◆ **PROMPT**: Where in the records does the word "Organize" appear? Copy each line that holds it.

--*--

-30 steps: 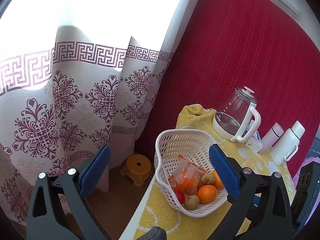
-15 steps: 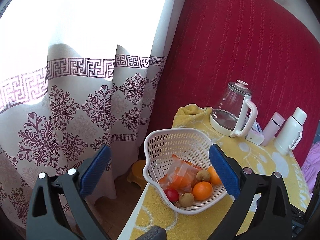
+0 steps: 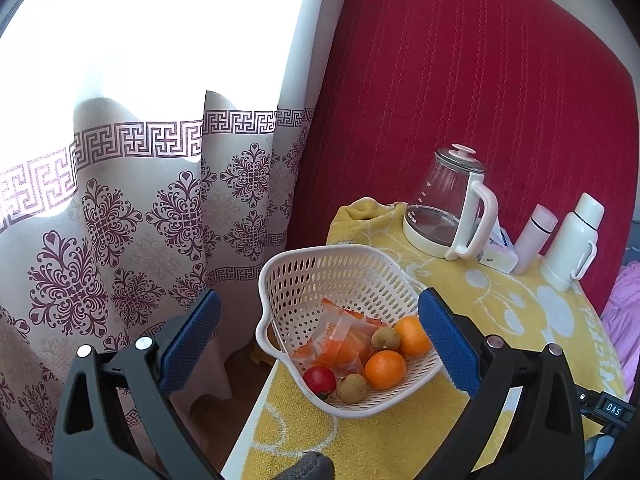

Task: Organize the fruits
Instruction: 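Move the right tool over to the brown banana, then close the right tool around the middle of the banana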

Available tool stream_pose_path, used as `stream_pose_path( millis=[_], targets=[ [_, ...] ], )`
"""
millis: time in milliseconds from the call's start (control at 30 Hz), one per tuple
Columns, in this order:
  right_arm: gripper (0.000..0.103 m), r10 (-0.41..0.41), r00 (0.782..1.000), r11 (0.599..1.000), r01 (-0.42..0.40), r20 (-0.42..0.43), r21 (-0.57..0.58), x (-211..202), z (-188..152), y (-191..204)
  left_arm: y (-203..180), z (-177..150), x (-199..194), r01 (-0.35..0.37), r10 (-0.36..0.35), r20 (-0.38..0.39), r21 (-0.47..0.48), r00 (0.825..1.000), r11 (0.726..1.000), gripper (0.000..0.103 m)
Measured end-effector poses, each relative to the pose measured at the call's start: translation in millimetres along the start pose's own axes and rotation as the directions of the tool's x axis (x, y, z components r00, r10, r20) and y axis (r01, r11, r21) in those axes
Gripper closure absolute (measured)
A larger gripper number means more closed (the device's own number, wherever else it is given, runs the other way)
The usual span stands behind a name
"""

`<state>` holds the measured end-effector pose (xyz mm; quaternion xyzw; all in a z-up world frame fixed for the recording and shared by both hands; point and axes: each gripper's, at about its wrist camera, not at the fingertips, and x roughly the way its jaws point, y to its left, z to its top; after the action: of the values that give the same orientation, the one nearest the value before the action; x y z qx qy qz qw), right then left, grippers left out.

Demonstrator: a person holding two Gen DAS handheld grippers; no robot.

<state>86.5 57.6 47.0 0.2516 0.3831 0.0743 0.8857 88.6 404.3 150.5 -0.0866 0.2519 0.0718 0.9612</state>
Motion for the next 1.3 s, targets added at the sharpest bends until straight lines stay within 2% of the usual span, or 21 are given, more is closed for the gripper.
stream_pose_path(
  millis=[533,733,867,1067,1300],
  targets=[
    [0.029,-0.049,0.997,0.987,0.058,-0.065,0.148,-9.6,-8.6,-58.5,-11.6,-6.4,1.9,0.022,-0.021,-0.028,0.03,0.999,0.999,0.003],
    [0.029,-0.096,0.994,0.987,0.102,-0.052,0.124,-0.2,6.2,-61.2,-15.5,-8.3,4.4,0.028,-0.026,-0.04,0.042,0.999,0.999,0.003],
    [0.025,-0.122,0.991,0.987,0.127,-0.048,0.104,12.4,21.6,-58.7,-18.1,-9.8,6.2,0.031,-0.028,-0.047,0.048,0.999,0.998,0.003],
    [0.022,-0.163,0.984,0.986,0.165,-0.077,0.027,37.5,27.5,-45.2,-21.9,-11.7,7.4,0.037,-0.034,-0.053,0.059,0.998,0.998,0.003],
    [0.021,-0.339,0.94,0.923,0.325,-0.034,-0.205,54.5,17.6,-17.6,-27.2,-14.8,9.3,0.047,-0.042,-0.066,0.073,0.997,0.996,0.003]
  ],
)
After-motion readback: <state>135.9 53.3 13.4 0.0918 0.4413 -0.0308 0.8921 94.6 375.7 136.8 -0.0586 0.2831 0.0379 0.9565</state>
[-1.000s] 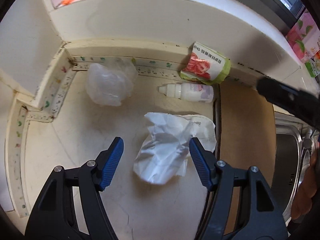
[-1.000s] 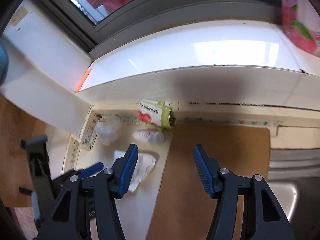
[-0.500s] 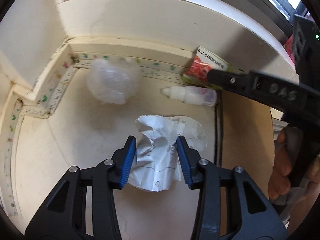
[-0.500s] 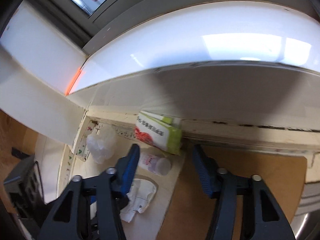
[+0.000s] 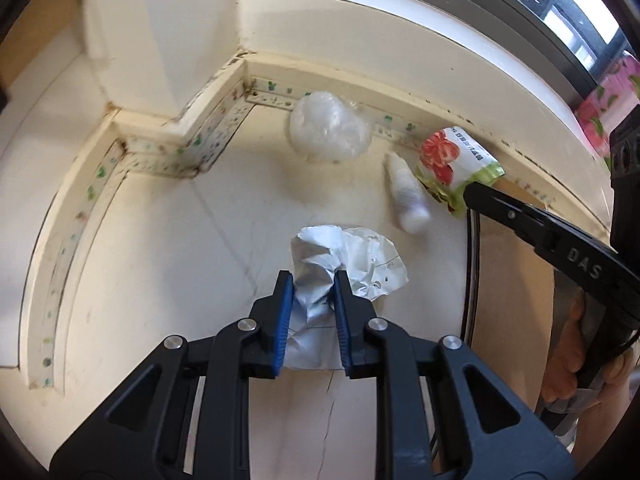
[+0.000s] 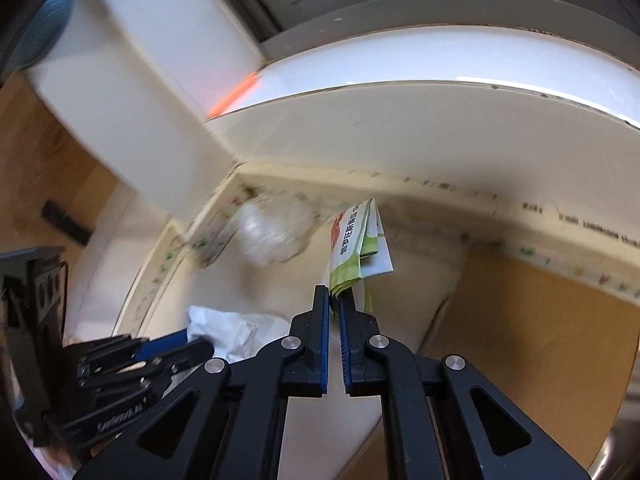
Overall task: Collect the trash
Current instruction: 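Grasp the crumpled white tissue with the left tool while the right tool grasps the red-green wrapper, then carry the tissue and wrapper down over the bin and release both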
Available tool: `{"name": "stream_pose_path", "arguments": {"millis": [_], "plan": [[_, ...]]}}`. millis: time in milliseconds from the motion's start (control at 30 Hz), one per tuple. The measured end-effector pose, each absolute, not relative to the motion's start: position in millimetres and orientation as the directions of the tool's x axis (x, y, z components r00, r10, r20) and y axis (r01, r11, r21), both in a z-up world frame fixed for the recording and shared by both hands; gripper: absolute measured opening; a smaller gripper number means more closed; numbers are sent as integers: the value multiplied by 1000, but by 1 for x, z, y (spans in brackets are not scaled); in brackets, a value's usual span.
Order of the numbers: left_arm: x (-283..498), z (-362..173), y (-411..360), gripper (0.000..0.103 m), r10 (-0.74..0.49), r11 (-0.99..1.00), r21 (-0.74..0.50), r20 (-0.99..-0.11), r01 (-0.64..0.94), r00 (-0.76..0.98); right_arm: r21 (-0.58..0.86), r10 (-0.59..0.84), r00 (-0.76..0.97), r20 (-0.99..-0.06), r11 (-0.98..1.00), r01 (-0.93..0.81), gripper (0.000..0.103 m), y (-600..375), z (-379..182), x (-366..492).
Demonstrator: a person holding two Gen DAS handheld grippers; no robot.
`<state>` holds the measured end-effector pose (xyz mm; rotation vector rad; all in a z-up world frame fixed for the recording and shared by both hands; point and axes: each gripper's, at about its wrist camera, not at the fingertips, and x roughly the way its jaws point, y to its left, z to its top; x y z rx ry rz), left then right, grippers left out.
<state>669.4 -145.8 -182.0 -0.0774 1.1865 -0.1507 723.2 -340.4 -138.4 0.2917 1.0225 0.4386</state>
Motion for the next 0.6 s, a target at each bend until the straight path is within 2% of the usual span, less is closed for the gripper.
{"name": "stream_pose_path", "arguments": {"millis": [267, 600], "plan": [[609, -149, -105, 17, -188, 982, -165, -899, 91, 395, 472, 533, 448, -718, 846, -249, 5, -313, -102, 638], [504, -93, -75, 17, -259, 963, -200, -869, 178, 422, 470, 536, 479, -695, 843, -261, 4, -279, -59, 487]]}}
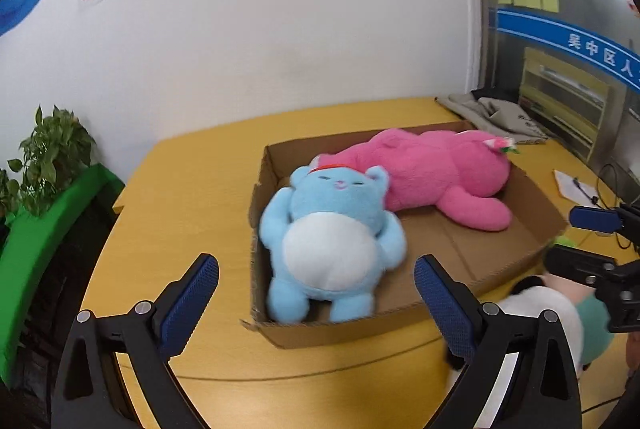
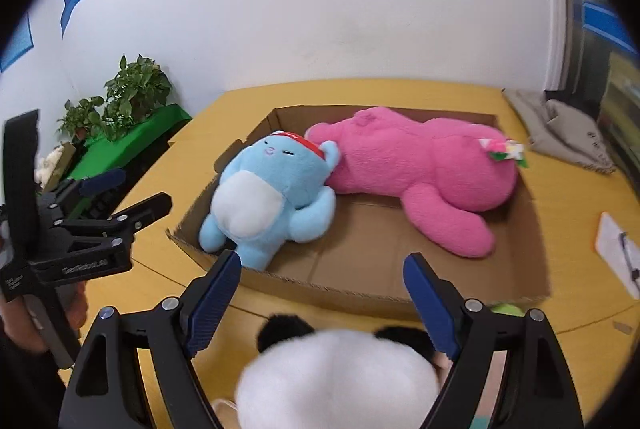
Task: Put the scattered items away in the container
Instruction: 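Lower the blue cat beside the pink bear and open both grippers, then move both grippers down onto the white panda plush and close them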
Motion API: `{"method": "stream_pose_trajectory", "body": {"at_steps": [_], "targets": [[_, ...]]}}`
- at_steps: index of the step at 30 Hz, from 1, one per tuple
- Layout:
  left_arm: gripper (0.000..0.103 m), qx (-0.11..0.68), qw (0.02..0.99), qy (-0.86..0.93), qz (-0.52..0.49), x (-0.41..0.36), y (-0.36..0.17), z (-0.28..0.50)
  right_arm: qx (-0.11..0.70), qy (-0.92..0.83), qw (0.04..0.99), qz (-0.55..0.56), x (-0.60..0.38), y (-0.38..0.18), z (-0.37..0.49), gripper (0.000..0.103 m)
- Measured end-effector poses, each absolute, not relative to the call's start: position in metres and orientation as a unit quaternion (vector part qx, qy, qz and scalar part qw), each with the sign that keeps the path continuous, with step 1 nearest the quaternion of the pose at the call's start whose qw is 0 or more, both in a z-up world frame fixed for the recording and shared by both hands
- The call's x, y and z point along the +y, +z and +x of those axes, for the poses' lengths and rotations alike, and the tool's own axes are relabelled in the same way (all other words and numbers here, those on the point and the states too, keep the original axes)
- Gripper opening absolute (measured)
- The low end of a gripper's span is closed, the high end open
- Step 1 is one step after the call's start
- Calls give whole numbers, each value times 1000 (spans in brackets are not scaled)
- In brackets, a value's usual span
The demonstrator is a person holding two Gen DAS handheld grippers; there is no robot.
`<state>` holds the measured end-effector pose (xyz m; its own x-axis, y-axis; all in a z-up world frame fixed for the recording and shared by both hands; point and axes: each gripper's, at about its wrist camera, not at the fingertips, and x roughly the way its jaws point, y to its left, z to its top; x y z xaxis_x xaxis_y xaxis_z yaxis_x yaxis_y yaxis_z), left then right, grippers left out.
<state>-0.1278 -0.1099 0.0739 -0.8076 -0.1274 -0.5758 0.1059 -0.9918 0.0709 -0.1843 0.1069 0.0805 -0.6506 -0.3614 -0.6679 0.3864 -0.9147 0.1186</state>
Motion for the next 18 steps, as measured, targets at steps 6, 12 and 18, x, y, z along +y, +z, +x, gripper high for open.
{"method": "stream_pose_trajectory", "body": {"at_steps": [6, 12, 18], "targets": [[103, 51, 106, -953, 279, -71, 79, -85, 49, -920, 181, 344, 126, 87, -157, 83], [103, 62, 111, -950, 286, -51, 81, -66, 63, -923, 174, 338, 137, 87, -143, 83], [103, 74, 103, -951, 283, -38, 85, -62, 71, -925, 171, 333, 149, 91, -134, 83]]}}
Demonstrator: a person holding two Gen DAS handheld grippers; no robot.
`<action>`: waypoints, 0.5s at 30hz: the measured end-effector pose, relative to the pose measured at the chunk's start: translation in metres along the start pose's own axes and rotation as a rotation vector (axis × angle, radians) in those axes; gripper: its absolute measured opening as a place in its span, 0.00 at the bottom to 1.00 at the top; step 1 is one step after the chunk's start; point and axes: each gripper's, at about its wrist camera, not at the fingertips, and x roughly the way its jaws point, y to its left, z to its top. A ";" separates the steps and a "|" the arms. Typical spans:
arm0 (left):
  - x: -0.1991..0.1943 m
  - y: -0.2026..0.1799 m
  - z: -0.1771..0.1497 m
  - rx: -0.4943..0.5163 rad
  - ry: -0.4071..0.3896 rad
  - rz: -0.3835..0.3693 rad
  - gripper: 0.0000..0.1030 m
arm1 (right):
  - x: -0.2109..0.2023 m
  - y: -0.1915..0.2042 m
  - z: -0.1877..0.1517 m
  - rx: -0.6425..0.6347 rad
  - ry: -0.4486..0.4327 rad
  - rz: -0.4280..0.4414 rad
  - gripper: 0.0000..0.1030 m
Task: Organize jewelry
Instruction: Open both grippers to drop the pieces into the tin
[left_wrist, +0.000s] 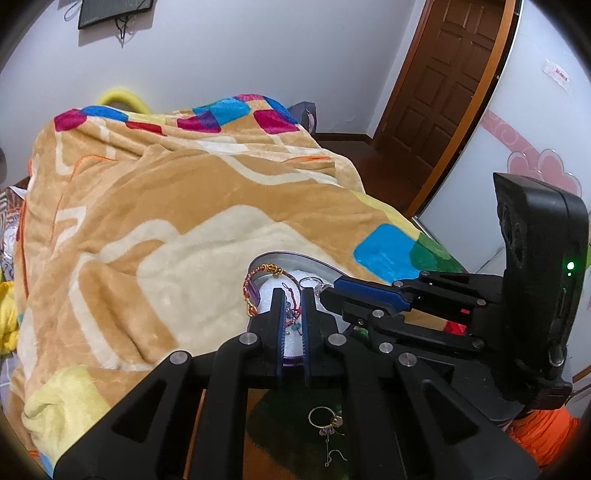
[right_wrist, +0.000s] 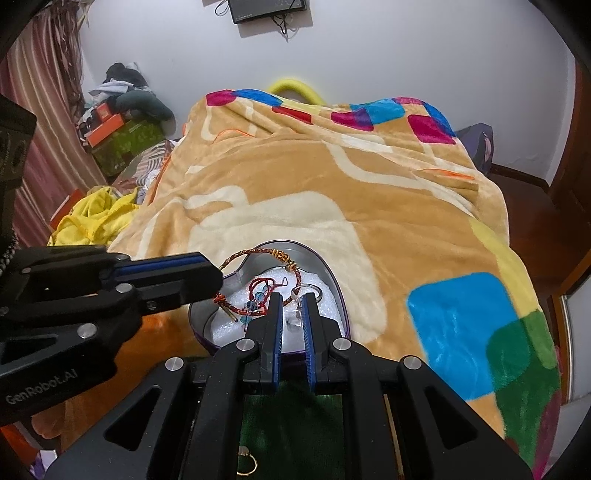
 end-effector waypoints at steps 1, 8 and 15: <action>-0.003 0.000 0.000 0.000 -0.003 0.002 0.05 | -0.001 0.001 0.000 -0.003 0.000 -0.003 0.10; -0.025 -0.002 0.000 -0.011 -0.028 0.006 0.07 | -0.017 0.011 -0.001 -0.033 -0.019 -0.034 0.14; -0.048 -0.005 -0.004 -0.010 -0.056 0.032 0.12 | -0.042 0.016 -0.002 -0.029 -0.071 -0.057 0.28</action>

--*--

◆ **TASK ANSWER**:
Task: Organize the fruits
Task: Organize jewelry

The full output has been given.